In the first few years of his life, I spent a lot of time blogging about Mr. Mr. I was a stay at home mom and trying to manage the complexities of life with a child with special needs. Being on line, saved me in some many ways. When people question the integrity of relationships built on line, I can only use the examples of so many of my closest friends whom I met via on line during this time. Blogging and chatting virtually saved me from going into a deep dark depression.


Life has moved on, and we have settled into a routine with Mr. Mr, and I returned back to work.


Days are still challenging... as a family we struggle to include him but also give attention to his siblings who are often set aside due to his constant care. Our own needs are set aside. Simple tasks like going grocery shopping are exhausting and there is no putting him in the child care at the Y while mommy runs on the treadmill.


Recently we have been on a roller coaster of sorts.... although Mr. Mr. is a very involved child, (non-ambulatory, non-verbal and a pureed diet)  for the most part he is healthy. He has never needed medication and is usually in a happy mood as long as his belly is full and pants are clean. But the last two weeks we have been experiencing him having seizures. At first I didn't believe that was what was happening, but as the week progressed the activity became more and more obvious. He was having these "episodes" 6 - 10 times a day. The validation for me was when his school also confirmed that they were seeing the same thing.

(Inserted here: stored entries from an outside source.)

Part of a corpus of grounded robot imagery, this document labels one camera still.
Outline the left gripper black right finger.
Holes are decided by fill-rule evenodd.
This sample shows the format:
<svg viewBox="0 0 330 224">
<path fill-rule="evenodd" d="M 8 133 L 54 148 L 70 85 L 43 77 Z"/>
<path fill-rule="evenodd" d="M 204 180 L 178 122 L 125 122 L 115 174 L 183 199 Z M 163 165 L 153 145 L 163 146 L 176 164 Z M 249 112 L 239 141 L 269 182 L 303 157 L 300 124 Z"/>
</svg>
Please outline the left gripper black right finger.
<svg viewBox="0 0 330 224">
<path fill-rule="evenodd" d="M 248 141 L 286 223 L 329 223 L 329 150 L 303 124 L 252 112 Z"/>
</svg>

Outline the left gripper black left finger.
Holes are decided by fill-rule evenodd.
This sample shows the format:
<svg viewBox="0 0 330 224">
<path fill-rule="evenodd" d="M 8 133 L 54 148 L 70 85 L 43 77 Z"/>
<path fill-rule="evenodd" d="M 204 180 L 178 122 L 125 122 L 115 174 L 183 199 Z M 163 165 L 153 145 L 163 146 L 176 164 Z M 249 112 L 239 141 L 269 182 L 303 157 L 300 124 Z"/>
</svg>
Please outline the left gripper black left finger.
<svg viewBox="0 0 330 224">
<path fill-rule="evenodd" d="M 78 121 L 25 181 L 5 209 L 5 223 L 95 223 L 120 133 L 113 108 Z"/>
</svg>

Today we went for an EEG...he hated it. He hates his head touched, he hates laying on his back and most importantly he hates me in his face holding down his arms. The technician said to sleep deprive him.... yeah right! This kid is the king of cat naps and never sleeps longer than 4 hours at a clip to begin with.  We managed to make it through with minimal melt downs for both of us!


the neurologist snuck us in after and confirmed that what we were seeing were in fact seizures. He acted like this was just another thing, prescribed some meds and sent us on our way. I realize that for him this is common... children with special needs often develop a seizure disorder. What was most upsetting for me are the side affects of the med which can cause anger. I can't have my little man pissed off all the time!  What I find solace in is that even though his life is limited in his reality life is great, silly noises are hilarious and bright lights are pretty cool to check out. If he becomes grumpy, angry or just irate that will be a hard pill to swallow!


so we will wait... wait to see if the seizures stop or slow down... wait to see if he has any behavior changes and wait.......


if my children are my lessons in life this kid is teaching me plenty!!